Hi hideki, welcome to PF!

Your reasoning about superposing the stress from the 30 kN force is fine. But your calculations need checking. Where did the factor of 2 come from? What is the cross-sectional area of the material under stress in the cylindrical part of the vessel?

3. Jun 12, 2011

### hideki

I used a factor of two because there are two forces on each side of the cylinder. I guessed the cross sectional area was pi * (.14^2)...but this is probably incorrect because the end of the cylinder is curved and not a flat surface.

4. Jun 12, 2011

### nvn

hideki: Both concepts in post 3 are incorrect. Try again. As Mapes mentioned, check your second calculation in post 1.

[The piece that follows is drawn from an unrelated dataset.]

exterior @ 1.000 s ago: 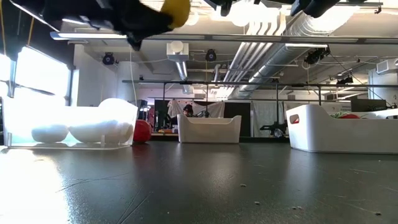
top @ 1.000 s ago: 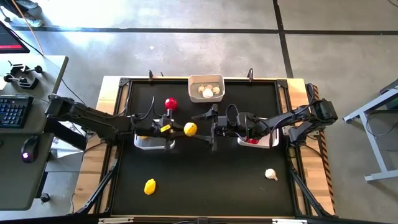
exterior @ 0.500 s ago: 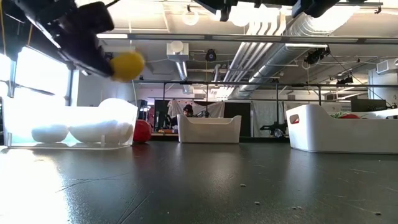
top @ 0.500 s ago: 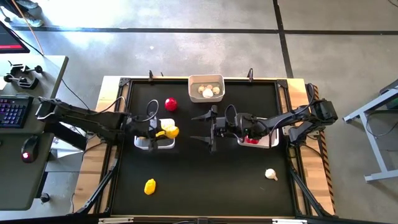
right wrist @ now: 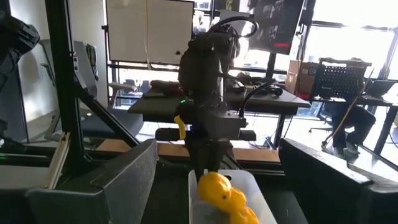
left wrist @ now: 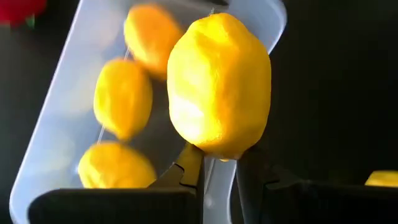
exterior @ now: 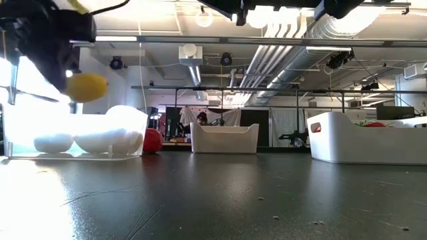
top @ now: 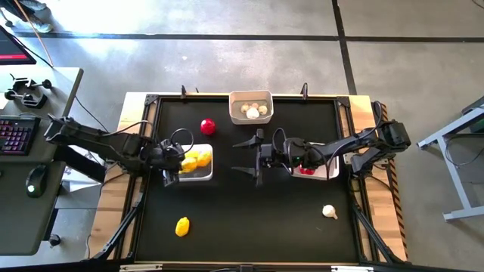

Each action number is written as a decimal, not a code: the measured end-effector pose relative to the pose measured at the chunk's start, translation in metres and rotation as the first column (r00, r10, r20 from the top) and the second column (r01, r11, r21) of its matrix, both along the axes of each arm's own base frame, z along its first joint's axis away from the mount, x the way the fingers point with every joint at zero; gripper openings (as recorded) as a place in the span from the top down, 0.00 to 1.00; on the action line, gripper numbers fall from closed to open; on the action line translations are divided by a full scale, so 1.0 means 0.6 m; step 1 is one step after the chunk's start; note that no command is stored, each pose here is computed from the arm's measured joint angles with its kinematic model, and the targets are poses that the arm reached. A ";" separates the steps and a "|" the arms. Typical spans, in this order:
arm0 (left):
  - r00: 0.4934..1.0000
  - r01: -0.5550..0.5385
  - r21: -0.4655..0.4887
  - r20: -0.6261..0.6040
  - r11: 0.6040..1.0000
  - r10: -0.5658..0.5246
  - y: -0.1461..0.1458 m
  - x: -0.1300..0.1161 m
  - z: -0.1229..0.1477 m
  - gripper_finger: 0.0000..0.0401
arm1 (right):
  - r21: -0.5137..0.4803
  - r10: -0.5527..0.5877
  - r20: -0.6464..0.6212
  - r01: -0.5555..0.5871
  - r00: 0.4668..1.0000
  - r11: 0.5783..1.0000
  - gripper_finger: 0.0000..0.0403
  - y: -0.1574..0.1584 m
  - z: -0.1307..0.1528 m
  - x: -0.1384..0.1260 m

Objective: Sort produce into baskets
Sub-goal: Put the yellow lemon into the transparent bin, then put the red tomato into the bottom right white bin

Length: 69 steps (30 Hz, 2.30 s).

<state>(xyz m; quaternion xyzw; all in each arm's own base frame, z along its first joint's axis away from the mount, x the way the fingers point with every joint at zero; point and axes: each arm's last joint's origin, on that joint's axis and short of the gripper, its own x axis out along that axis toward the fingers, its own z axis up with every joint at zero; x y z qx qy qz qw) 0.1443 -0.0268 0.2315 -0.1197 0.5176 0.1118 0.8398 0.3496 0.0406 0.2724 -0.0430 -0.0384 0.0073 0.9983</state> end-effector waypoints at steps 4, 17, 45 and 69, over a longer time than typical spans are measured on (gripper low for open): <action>0.994 -0.056 -0.002 -0.099 0.998 0.055 0.001 -0.014 -0.007 0.91 | -0.001 0.000 -0.012 0.000 1.000 1.000 0.19 0.000 -0.002 0.000; 0.958 -0.110 0.005 -0.265 0.994 0.108 -0.009 0.005 -0.037 0.91 | -0.042 -0.049 -0.133 0.043 0.990 0.998 0.21 -0.002 -0.022 0.000; 0.942 -0.130 -0.003 -0.312 0.992 0.122 -0.005 0.002 -0.068 0.83 | -0.087 -0.160 -0.364 0.137 0.918 0.987 0.99 -0.048 -0.060 -0.004; 0.997 -0.057 0.115 0.064 0.992 0.050 -0.014 0.002 -0.025 0.68 | -0.084 -0.158 -0.350 0.137 0.923 0.987 1.00 -0.047 -0.058 -0.003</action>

Your circumferential stress in post 1 is correct. Always leave a space between a numeric value and its following unit symbol. E.g., 26.25 MPa, not 26.25MPa. See the international standard for writing units (ISO 31-0). Also, it is spelled MPa, not Mpa.

Do not worry about the stress in the elliptical end caps, for now. Compute the stress in the cylindrical portion of the pressure vessel.

5. Jun 13, 2011

### hideki

So the longitudinal stress due to the pressure is:
longitudinal stress = pr/2t = 13.125 MPa [Tension]

and the longitudinal stress due to the forces is:
longutdinal stress = F/A = (30*10^3)/(pi*.14^2) = 0.487 MPa [Compression]

Is that true?

6. Jun 13, 2011

### SteamKing

Staff Emeritus
In calculating the direct axial stress due to the 30 kN force, the stress is developed in the area of the 8 mm tank shell, not the entire cross section of the tank.

7. Jun 13, 2011

### hideki

Sorry I don't understand. What would the area be then?

8. Jun 13, 2011

### Mapes

If you were to look at a cross section of the cylindrical part, what is the area of the material region that you see? ($\pi r^2$ is the cross-sectional area taken up by air).

9. Jun 13, 2011

### hideki

Would the area be pi(.14^2-.008^2) = .06137 m^2?

10. Jun 13, 2011

### hideki

Then the longitudinal stress would be:

pr/2t - F/A

where A is the area from the previous post

11. Jun 13, 2011

### Mapes

What is the reasoning here? This is equivalent to taking the entire cross-section area and subtracting the area of a circle with radius 8 mm. But there is no circle with radius 8 mm in the problem.

Image unwrapping the wall of the cylindrical cross-section. You'd get approximately a rectangle with width 8 mm and length equal to the perimeter of the circle, right?